- WHAT YOU HAVE TO DO:
Although the entries contain pictures, your copy should hold only their exact text.

- MATERIAL FOR THE TASK:

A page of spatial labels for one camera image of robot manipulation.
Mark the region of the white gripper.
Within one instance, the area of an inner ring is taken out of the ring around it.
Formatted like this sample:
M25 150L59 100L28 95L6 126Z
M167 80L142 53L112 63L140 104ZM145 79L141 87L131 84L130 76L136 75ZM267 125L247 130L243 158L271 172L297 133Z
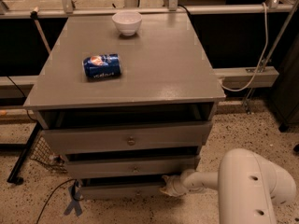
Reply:
M178 175L163 175L162 179L166 183L166 187L159 188L161 193L172 197L179 197L187 193L187 189L182 185Z

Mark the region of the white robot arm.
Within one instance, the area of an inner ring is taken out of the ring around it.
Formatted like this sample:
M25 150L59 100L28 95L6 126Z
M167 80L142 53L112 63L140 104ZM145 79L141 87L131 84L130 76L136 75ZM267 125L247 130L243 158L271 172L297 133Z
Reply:
M296 196L287 170L244 148L228 151L216 172L189 169L163 180L161 193L172 197L216 190L220 224L277 224L274 207Z

- EXERCISE RESULT:
A page of spatial labels for one camera image of robot manipulation.
Mark the region of the white gripper.
Within one instance, the area of an inner ring is taken out of the ring around it.
Formatted like this sample:
M25 150L59 100L28 95L6 126Z
M167 80L142 53L112 63L140 104ZM145 79L141 87L131 84L130 76L136 75ZM267 125L247 130L243 158L271 172L297 133Z
Reply:
M178 175L163 175L162 179L166 183L166 187L159 188L161 193L172 197L179 197L187 193L187 189L182 185Z

Mark the region of the white robot arm.
Within one instance, the area of an inner ring is taken out of the ring around it.
Formatted like this sample:
M25 150L59 100L28 95L6 126Z
M167 80L142 53L112 63L140 104ZM145 79L141 87L131 84L130 76L136 75ZM267 125L247 130L243 158L271 172L297 133Z
Reply:
M296 196L287 170L244 148L228 151L216 172L189 169L163 180L161 193L172 197L216 190L220 224L277 224L274 207Z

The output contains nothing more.